Pensativo, cigarro en mano, Lucas observaba desde la butaca
de su despacho cómo, a través de la ventana, jugaban los niños. Corriendo,
cayéndose aparatosamente, riendo y llorando. Por detrás suyo, apareció
Federico. Bien ataviado como siempre, lucía una flor en el ojal de su americana
que le había regalado nuestro pensativo hombre durante un momento de
distracción de la amplia familia: las esposas conversaban y ellos aprovecharon
el fugitivo tiempo que les concedía la carne para estrecharse en un abrazo. El
corazón de Lucas se agrietaba, temiendo por la fractura del hogar, y palpitaba,
invadido de una pasión que sólo había concebido en el ideal. Federico se
acercó, Lucas alejó su mirada de la ventana, unos ojos frágiles que cedían al
impulso de sentirse vivo. Se sintió arropado cuando su amante le rodeó con el
brazo y, cuando notó que Federico le besaba la mejilla, una instintiva mirada
hacia los muchachos a través de la ventana pudo discernir a su mujer
observándole inmóvil, con la expresión quebrada.

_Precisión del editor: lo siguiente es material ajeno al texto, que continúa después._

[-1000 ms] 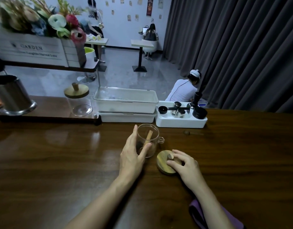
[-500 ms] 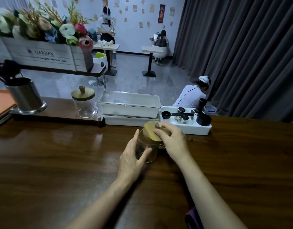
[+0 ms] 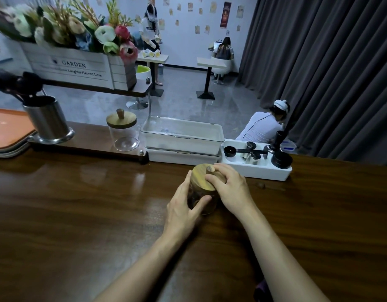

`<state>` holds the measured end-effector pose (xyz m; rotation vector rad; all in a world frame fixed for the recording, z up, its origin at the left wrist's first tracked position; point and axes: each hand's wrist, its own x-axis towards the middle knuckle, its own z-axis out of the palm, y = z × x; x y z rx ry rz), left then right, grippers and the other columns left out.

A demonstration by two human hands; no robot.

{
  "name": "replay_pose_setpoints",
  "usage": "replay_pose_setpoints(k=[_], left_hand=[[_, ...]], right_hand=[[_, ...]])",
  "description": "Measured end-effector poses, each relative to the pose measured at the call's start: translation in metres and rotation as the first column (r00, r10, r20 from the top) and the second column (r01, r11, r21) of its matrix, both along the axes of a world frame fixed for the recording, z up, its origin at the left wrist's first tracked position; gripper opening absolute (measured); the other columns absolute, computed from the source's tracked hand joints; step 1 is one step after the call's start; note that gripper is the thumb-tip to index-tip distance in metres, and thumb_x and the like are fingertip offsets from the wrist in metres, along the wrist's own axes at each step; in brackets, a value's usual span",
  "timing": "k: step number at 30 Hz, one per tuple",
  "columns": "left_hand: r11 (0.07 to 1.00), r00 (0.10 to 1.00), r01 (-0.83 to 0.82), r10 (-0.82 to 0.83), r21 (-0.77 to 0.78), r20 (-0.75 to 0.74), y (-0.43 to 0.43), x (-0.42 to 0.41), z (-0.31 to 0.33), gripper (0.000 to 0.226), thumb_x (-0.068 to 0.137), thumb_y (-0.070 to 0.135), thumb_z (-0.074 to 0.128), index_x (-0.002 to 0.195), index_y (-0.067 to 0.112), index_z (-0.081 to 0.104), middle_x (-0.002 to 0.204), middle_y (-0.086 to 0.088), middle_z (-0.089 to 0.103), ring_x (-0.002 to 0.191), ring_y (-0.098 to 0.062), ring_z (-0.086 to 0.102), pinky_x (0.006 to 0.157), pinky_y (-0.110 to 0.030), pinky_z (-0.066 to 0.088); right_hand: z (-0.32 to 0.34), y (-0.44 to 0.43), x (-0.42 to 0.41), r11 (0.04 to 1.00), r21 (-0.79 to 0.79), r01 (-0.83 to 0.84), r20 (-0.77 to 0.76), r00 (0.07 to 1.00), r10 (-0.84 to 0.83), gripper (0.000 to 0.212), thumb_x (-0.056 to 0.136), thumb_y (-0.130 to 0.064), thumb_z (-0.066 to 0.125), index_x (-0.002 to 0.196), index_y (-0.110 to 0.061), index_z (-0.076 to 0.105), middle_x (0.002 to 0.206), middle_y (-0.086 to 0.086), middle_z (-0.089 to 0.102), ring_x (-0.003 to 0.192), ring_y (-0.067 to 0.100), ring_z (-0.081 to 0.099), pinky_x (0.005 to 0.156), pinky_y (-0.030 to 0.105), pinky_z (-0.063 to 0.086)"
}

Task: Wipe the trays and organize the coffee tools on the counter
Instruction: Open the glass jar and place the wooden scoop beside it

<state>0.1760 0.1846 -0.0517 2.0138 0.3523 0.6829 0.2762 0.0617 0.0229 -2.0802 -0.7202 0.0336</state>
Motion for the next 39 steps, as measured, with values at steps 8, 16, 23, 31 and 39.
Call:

Airadamente, Lucas se deshizo de su amante. Esfumado este,
Lucas se acercó a la ventana, el corazón ya no le palpitaba, la respiración se
le hacía agónica, y ya no vio a nadie a través. Volvió pesadamente hacia su
butaca, se sentó y observó su balanza de jurista con la severidad de su sangre
conservadora. Miró al cajón, lo abrió y sacó la pistola que, sin dudar, dirigió
hacia su cabeza dando fin a su vida.